Os Estúdios Disney têm tradição em lançar produções inspiradas em contos do mundo inteiro, principalmente europeus que se consagraram na literatura. A maior parte das animações traz a representação de mulheres como ponto fulcral de suas construções fílmicas. Notamos que tais representações tiveram uma mudança substancial após os anos 1990 e teve seu auge na animação Frozen (2012), inspirada no livro de Hans Andersen, A Rainha da Neve de 1844, justificada não só pela inserção da mulher na própria produtora, ocupando cargos de diretora e produtora executiva, mas também e, principalmente pela mudança na forma da sociedade ver a mulher. Conforme Moscovici nos lembra em relação às representações sociais:
"[...] não são criadas por um indivíduo isoladamente. Uma vez criadas, contudo, elas adquirem uma vida própria, circulam, se encontram, se atraem e se repelem e dão oportunidade ao nascimento de novas representações, enquanto velhas representações morrem”. (MOSCOVICI, 2003, p. 41).

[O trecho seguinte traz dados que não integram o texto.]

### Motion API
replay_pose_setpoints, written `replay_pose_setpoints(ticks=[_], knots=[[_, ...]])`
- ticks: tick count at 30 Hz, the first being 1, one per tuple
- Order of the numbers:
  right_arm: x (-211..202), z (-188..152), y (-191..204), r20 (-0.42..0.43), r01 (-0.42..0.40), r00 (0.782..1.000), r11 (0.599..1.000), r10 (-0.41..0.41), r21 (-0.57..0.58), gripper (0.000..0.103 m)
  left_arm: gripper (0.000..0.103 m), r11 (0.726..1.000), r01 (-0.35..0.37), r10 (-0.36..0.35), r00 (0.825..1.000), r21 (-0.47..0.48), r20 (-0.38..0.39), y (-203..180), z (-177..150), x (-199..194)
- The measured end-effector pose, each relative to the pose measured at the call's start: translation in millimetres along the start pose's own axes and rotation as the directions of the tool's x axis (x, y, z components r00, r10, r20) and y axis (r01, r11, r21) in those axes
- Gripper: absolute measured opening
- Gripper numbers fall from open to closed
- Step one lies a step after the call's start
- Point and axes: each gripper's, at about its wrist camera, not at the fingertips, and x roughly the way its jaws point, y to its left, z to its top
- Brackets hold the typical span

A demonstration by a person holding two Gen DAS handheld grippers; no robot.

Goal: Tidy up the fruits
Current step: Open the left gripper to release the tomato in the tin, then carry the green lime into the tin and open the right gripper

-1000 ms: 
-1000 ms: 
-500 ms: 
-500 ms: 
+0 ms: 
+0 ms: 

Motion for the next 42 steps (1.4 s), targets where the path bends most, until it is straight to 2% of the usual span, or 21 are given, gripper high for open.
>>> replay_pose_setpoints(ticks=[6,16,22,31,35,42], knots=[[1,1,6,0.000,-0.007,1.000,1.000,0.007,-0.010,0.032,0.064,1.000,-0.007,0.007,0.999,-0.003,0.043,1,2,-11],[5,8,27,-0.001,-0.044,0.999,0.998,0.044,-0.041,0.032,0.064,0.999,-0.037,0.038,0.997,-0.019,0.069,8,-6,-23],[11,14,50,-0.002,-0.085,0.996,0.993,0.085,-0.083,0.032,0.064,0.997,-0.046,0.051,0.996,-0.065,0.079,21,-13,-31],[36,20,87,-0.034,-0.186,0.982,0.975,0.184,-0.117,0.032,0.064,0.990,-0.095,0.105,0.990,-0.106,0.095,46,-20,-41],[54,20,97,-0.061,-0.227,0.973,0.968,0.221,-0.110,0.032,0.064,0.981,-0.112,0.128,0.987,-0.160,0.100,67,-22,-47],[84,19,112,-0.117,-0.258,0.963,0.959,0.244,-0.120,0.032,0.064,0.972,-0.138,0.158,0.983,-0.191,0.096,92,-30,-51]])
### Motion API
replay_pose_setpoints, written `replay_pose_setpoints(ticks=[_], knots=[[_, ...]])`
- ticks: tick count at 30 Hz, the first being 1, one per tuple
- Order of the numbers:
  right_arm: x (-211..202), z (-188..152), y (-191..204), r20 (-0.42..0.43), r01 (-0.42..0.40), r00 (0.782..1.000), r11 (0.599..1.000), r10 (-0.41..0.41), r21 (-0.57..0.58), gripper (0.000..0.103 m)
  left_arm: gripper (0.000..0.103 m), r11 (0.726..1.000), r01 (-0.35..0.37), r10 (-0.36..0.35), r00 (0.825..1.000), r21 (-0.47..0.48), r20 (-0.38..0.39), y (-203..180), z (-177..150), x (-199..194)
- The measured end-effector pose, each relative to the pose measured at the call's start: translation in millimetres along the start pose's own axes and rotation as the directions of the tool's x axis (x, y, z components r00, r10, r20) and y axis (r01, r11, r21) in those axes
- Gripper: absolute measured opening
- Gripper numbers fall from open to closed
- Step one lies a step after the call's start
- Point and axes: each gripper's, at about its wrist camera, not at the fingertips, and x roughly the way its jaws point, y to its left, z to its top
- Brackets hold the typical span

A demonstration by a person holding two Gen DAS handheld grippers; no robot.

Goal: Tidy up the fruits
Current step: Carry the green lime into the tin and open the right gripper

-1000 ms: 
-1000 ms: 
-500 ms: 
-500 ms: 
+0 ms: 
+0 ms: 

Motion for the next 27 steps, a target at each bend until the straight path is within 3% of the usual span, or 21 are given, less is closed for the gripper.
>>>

Elsa, personagem principal de Frozen, animação que ultrapassou 1 bilhão de arrecadação, traz consigo uma renovação bastante importante na representação da mulher promovida pela Disney: é a primeira protagonista a não ter um caso amoroso. A realidade da rainha Elsa é bastante próxima de inúmeras mulheres que, como ela, dedicam-se aos seus trabalhos, e, até mesmo, às suas famílias, sem necessariamente, precisar de uma figura masculina para ser feliz. A aceitação de ser quem é e assumir o posto de rainha de Arendelle mostra-nos um empoderamento que revolucionou a história da produtora e do cinema.
Apesar desse empoderamento, inusitadas para o público acostumado com o romance das animações até A Princesa e o Sapo (2009), ter sido alvo de elogiosos comentários, também foi de críticas fundadas num conservadorismo que propõe à mulher um papel de submissão que fora naturalizado pela estrutura tradicional da sociedade. Mesmo acreditando que a mudança de representação da Walt Disney seja, não só uma questão cultural que vê na luta feminista um ideal justo de equidade social, mas também uma questão econômica que geraria trazer essa discussão para dentro da roteirização e construção fílmica, Elsa é um marco para toda a possibilidade de dizer “Livre estou”!